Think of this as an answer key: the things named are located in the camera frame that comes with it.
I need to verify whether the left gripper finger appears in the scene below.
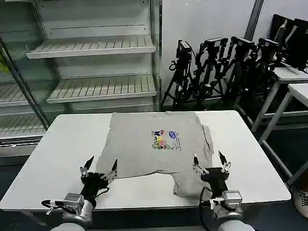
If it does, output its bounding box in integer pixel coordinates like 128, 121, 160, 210
101, 158, 118, 181
80, 155, 95, 179

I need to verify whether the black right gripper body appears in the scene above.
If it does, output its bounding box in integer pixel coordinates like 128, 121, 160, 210
200, 167, 229, 193

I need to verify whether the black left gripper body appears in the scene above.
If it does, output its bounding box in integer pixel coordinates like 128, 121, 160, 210
80, 172, 110, 202

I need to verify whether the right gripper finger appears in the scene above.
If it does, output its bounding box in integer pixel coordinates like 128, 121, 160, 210
192, 156, 209, 177
218, 150, 232, 173

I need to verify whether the grey printed t-shirt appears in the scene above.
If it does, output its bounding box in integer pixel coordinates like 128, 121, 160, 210
95, 111, 215, 198

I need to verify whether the person's foot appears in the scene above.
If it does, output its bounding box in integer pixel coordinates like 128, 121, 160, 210
293, 184, 308, 219

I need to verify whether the glass-fronted shelf cabinet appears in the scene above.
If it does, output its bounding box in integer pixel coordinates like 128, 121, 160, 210
0, 0, 51, 167

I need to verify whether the white empty desk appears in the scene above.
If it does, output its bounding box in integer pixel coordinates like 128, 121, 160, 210
258, 83, 308, 187

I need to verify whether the white desk with monitors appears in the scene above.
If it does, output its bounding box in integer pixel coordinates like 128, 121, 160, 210
251, 66, 308, 132

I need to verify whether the white empty shelf rack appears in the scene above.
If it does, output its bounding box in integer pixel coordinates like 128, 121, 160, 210
26, 0, 162, 114

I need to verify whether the black computer monitor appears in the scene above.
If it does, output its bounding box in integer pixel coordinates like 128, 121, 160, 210
271, 13, 297, 50
285, 18, 308, 71

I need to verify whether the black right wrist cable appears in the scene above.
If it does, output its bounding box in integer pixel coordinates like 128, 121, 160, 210
198, 186, 216, 231

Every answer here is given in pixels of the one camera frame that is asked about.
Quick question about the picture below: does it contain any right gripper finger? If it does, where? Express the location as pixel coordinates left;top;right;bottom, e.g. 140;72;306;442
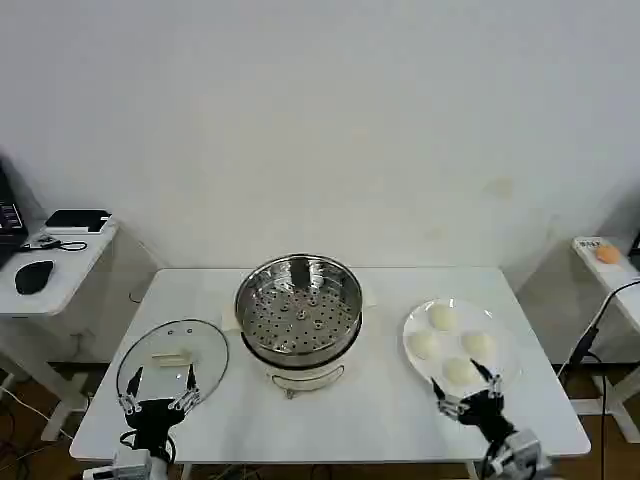
469;357;504;400
430;377;470;418

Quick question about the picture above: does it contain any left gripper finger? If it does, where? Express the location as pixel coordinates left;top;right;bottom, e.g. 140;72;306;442
117;367;145;415
171;363;202;415

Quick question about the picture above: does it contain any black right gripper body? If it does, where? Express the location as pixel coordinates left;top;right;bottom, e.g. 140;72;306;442
455;391;516;445

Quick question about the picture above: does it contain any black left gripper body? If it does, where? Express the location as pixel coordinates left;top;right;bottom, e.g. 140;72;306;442
124;398;185;452

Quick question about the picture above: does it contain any white steamed bun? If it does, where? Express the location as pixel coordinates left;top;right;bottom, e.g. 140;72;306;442
428;303;459;332
460;330;496;357
443;356;480;387
408;329;442;360

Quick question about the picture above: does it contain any white round plate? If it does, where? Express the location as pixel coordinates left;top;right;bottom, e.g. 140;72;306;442
402;298;525;396

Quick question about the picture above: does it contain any white cooker base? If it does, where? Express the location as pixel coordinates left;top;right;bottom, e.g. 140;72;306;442
241;327;364;401

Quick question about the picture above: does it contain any black computer mouse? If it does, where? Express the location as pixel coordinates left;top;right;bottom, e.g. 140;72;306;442
14;259;55;295

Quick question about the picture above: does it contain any steel steamer basket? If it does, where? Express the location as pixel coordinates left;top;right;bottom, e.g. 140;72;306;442
234;253;365;369

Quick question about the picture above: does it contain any white flat box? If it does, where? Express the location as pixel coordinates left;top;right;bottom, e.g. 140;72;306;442
44;218;114;236

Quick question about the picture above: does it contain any white narrow side desk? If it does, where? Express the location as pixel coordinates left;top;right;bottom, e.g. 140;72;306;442
572;234;640;444

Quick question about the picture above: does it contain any black flat device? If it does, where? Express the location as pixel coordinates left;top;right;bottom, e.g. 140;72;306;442
45;208;113;229

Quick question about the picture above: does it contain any black laptop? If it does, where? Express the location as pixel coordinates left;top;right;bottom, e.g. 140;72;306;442
0;159;29;266

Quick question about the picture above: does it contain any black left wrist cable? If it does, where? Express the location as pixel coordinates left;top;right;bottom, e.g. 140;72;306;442
117;429;177;464

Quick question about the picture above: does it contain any glass lid with cream handle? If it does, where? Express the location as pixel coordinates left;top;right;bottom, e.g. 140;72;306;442
115;318;230;409

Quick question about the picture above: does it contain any black cable with plug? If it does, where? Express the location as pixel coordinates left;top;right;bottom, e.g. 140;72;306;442
569;278;640;369

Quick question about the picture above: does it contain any black lanyard with keys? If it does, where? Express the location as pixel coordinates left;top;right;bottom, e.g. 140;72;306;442
20;233;87;252

What this task involves:
The answer should consist only of the lines from the one containing "any black lanyard" through the last line of the data, given again exactly.

Exercise response:
Quick question about the picture above: does it contain any black lanyard with keys? If it does, where? Express the location as pixel coordinates left;top;right;bottom, e.g. 140;72;306;442
20;233;87;252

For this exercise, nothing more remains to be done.